# [BRIEF]
Each line from the one containing "Exercise. Point out the white bottles" through the end of the data below is to be output verbatim, with no lines added or left out.

# [Data extracted from a collection]

==================================================

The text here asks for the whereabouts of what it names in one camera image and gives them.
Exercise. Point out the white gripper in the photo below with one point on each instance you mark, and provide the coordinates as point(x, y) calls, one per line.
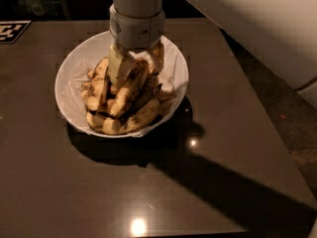
point(137, 32)

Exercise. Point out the spotted banana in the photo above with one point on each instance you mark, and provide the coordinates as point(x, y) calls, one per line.
point(130, 89)
point(137, 121)

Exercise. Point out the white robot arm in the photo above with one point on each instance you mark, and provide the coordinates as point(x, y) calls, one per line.
point(282, 34)

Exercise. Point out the right rear banana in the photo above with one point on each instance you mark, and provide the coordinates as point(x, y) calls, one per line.
point(150, 88)

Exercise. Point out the white bowl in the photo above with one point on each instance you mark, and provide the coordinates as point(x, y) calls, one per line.
point(76, 60)

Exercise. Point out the left curved banana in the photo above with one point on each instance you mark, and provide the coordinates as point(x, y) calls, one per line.
point(94, 92)

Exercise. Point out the white bottles in background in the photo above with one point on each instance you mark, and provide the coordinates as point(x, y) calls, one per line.
point(38, 9)

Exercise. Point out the black white marker tag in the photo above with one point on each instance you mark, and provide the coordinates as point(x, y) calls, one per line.
point(10, 31)

==================================================

# [RESULT OF THE TASK]
Exercise. Point out the white bottles in background in the photo above with one point on each instance you mark, and provide the coordinates as point(x, y) calls, one per line.
point(38, 9)

Exercise. Point out the black white marker tag in the photo above with one point on each instance you mark, and provide the coordinates as point(x, y) calls, one per line.
point(10, 31)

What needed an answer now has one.